[Exercise description]
Among the entries, find the lines with the string "ticks" and copy them.

:: Record extracts ::

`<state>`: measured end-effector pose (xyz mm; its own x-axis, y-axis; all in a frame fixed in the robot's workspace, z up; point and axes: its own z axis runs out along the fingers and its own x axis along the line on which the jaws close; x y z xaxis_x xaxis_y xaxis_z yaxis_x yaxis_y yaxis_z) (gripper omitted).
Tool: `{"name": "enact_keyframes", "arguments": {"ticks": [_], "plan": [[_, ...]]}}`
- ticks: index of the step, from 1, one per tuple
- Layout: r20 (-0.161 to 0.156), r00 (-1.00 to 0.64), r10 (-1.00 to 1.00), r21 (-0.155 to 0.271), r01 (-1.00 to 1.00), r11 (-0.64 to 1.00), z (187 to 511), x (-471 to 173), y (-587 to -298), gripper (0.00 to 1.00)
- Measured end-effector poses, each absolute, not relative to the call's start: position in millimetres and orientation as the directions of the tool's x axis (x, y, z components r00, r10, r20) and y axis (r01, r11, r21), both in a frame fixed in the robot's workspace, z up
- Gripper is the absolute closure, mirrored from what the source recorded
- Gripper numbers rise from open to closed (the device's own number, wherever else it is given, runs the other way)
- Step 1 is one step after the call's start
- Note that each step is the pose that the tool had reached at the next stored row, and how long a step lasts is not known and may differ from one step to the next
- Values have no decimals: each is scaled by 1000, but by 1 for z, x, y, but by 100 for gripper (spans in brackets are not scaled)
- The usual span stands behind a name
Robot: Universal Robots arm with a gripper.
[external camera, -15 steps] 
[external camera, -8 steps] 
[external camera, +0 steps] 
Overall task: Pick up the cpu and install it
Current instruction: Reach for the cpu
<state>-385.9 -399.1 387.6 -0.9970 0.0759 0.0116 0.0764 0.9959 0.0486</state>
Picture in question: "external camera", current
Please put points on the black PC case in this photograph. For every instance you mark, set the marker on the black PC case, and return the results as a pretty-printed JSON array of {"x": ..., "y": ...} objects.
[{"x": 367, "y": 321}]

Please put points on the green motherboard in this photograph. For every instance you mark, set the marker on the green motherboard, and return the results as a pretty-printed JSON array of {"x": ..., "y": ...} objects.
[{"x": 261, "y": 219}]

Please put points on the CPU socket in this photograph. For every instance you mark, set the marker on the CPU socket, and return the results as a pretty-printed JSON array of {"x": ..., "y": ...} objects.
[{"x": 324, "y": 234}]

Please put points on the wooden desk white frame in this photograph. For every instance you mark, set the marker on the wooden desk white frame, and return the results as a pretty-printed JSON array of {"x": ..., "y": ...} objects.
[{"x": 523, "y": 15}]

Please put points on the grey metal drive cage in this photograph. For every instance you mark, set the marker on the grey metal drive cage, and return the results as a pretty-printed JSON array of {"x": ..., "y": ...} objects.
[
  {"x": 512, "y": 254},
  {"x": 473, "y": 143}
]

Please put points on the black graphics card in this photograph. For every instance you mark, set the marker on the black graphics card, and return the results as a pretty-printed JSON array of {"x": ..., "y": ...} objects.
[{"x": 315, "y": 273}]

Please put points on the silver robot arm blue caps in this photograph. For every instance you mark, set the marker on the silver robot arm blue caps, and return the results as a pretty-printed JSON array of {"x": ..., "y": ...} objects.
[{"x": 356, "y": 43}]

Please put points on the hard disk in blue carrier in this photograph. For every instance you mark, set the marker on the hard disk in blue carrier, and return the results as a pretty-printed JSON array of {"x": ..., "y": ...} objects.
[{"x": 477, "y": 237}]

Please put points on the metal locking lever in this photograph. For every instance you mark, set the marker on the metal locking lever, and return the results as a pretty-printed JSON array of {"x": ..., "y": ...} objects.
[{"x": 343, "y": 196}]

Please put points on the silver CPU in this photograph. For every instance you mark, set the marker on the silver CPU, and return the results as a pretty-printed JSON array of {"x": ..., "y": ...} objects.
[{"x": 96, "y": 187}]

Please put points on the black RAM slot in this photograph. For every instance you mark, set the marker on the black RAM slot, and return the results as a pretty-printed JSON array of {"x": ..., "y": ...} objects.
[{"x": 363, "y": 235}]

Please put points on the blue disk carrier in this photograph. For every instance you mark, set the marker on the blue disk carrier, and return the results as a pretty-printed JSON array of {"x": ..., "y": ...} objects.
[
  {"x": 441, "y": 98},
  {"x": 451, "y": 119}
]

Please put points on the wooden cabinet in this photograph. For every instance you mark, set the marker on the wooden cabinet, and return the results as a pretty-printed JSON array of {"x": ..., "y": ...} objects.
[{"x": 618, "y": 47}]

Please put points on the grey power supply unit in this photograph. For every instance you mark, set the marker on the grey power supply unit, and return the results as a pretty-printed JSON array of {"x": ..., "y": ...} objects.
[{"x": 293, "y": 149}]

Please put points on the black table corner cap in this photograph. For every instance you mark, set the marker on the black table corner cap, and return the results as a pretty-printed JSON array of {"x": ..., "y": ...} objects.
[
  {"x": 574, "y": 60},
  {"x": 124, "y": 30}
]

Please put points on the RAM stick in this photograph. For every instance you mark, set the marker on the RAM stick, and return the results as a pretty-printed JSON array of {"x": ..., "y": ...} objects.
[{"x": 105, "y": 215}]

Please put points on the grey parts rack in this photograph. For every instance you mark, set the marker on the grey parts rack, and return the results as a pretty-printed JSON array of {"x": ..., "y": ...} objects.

:::

[Result of the task]
Tool: `{"name": "enact_keyframes", "arguments": {"ticks": [_], "plan": [[_, ...]]}}`
- ticks: index of the step, from 1, one per tuple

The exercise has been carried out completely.